# [Exercise requirements]
The lines you need are those holding the word "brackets"; pull them from the material.

** Provided information follows **

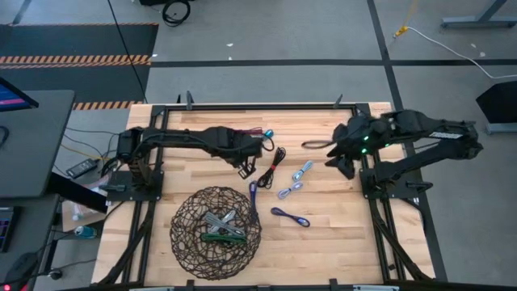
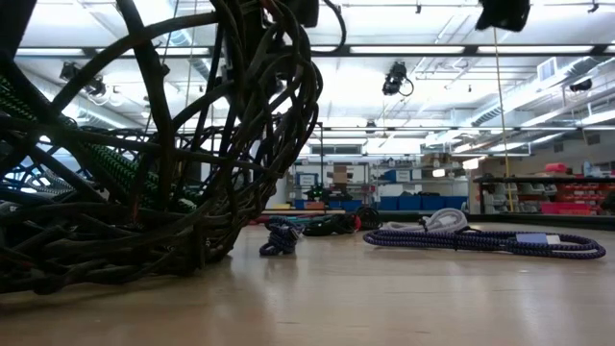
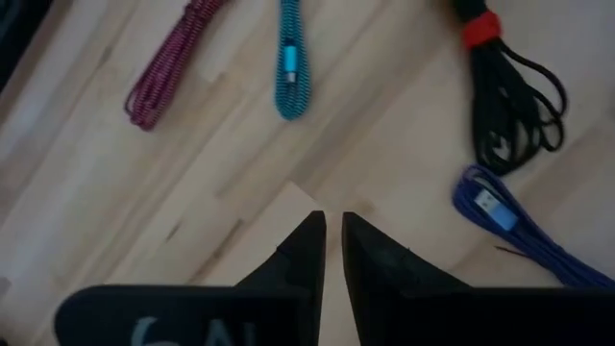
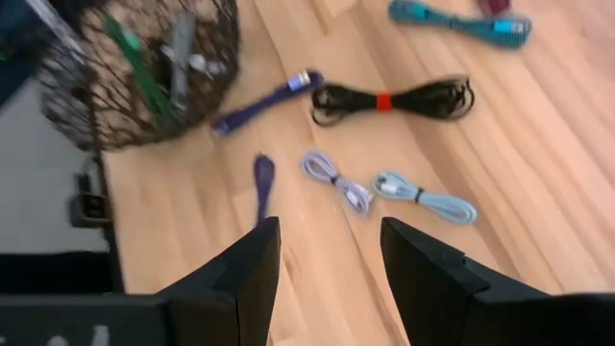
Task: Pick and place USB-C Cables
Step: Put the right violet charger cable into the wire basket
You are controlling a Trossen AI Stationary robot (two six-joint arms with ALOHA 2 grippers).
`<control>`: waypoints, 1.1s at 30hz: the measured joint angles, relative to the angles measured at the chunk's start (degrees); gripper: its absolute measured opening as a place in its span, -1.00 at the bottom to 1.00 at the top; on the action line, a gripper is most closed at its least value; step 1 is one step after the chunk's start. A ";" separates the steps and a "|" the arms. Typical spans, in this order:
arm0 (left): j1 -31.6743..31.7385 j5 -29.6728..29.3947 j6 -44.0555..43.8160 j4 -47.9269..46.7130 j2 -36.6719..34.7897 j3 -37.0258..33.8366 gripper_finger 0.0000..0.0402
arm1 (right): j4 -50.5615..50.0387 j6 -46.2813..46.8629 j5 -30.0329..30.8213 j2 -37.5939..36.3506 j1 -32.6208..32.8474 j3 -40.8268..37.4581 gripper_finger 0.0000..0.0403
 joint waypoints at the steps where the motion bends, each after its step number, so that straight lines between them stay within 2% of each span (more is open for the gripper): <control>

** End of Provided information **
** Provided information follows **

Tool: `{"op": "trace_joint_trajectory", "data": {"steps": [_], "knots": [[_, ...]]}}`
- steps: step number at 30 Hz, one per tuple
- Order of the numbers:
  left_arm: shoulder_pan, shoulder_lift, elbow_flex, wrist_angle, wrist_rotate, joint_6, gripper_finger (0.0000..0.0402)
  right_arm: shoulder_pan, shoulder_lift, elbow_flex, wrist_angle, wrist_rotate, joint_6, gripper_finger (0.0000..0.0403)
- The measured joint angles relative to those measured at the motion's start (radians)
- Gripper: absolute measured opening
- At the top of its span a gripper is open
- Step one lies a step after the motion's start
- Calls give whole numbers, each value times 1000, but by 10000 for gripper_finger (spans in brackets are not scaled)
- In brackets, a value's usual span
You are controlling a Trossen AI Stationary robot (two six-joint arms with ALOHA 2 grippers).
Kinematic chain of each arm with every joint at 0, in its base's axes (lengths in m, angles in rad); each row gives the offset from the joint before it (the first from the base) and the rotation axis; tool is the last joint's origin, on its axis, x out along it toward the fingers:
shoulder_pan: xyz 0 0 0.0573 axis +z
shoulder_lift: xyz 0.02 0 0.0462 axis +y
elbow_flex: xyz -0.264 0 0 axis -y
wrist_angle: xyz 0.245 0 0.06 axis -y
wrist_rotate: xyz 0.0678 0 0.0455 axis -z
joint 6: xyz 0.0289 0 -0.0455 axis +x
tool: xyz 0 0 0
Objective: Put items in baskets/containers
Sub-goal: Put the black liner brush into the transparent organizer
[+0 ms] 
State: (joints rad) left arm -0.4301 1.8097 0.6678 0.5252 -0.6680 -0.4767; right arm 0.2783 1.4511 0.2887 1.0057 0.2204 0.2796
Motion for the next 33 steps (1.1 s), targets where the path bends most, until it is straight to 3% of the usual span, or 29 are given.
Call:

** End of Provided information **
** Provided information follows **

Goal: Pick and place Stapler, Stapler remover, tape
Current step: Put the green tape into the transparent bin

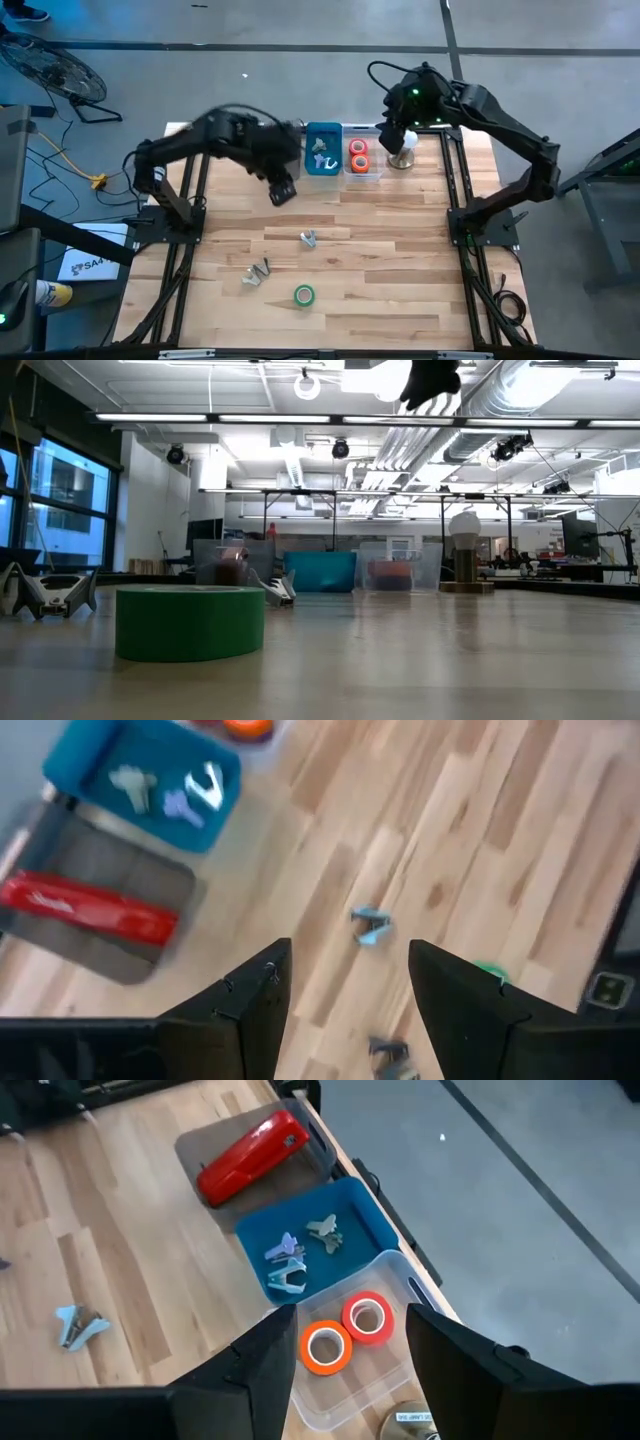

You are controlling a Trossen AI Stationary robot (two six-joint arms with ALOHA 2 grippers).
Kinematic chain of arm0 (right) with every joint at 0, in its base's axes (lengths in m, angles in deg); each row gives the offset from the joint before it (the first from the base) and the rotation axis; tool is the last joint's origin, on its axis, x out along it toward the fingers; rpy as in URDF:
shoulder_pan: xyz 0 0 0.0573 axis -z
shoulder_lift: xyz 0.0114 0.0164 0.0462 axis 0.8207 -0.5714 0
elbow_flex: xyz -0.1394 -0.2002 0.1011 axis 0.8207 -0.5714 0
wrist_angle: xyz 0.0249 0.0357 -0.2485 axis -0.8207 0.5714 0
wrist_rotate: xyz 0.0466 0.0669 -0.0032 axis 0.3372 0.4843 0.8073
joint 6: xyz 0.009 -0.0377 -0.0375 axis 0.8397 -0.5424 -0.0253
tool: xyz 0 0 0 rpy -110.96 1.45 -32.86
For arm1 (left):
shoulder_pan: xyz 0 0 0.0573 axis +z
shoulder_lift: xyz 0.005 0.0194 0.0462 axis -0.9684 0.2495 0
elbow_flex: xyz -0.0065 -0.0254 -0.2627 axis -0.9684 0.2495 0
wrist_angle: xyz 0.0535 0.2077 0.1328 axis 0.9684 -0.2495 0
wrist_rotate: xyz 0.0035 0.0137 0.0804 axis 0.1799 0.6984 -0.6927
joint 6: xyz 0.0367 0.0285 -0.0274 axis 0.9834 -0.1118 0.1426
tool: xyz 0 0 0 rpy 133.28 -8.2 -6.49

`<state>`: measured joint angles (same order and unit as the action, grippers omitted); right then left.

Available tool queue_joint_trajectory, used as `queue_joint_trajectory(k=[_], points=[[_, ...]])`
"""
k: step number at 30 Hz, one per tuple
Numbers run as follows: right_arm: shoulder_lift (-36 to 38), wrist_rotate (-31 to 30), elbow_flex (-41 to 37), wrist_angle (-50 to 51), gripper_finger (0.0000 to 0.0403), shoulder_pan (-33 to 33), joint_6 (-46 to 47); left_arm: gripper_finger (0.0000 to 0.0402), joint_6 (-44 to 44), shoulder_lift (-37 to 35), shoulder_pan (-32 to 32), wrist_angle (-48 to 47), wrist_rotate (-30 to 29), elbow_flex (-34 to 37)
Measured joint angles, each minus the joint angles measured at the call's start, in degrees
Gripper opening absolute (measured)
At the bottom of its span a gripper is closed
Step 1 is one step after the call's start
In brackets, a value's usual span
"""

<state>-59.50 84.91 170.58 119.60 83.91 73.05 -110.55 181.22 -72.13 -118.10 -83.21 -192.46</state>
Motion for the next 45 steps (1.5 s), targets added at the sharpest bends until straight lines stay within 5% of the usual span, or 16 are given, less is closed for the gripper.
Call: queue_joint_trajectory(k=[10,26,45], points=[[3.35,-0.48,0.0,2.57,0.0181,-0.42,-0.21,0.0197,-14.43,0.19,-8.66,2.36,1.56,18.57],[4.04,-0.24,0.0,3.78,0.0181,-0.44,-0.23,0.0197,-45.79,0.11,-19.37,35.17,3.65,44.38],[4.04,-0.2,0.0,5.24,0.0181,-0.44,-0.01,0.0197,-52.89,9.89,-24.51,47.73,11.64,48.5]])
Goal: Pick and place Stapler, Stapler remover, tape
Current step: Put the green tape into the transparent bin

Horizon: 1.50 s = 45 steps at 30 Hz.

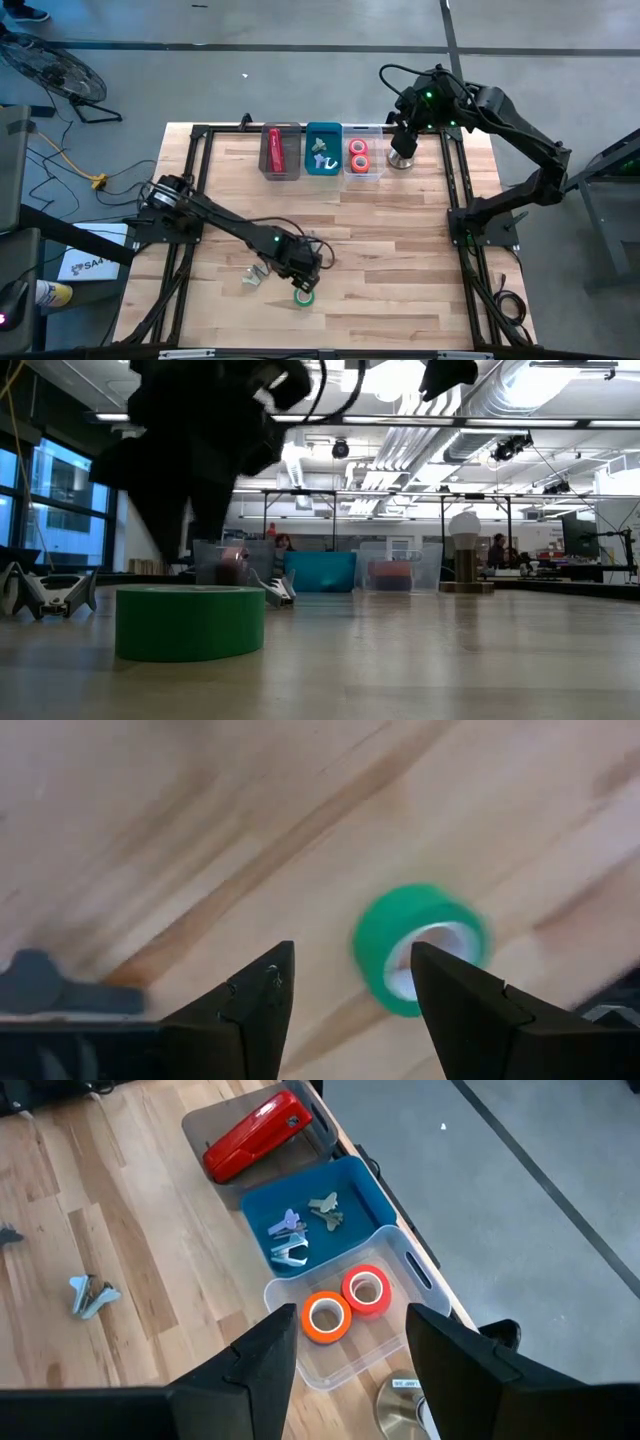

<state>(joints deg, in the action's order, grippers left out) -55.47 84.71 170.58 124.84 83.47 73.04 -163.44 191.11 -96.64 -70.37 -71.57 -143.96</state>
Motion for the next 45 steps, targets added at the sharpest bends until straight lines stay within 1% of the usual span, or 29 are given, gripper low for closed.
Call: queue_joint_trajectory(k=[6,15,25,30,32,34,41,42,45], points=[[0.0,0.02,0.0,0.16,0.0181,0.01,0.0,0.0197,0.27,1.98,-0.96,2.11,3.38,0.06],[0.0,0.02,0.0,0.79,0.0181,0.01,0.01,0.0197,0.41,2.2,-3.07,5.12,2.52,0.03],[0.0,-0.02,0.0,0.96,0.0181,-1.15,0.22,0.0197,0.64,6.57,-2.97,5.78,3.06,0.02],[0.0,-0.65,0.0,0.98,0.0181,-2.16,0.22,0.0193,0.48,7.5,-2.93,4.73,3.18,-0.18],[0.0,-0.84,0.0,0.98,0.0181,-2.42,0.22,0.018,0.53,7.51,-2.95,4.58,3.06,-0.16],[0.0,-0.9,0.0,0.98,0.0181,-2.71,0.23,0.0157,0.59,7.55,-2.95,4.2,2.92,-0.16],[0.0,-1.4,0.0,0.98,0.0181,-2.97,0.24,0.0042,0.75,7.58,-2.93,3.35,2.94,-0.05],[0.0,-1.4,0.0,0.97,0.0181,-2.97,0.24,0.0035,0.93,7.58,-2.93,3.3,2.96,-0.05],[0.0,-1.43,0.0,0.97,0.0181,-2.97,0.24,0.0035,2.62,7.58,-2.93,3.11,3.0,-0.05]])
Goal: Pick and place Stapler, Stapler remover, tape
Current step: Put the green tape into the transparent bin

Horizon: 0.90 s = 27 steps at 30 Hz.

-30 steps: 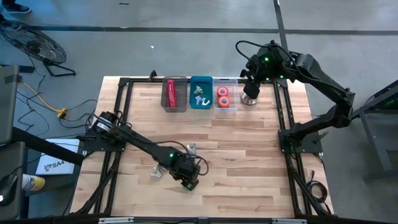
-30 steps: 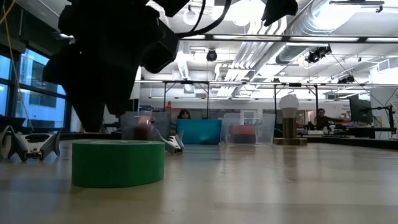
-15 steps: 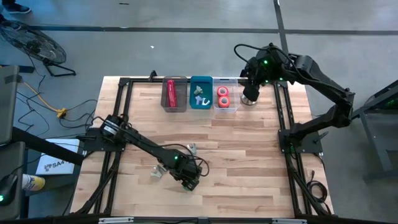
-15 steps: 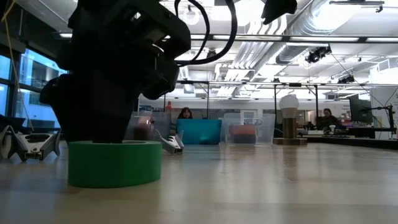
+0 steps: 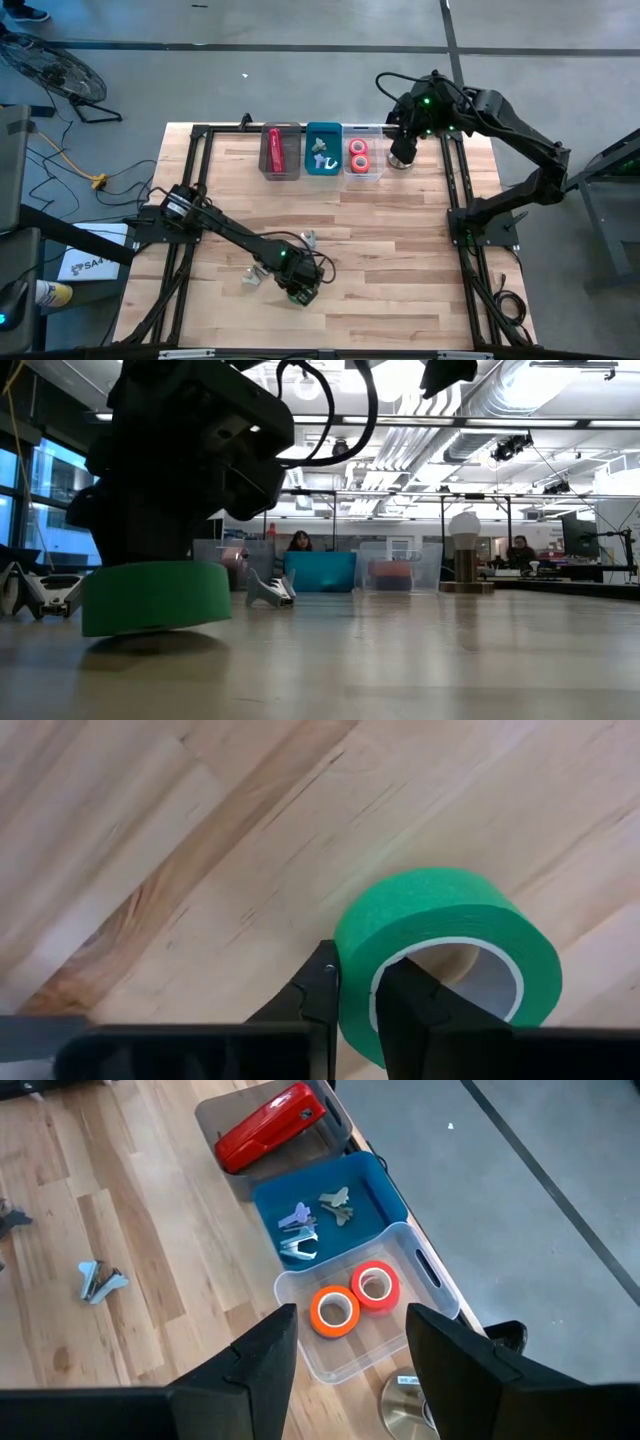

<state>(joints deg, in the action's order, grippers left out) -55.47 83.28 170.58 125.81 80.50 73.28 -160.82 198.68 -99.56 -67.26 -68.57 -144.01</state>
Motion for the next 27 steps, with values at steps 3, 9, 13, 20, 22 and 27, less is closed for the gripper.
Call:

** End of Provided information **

# [Exercise output]
- Calls give whole numbers, each value times 1000, but by 10000 for gripper_finger (spans in brackets are not scaled)
- In brackets, a value's usual span
In brackets, a value's usual span

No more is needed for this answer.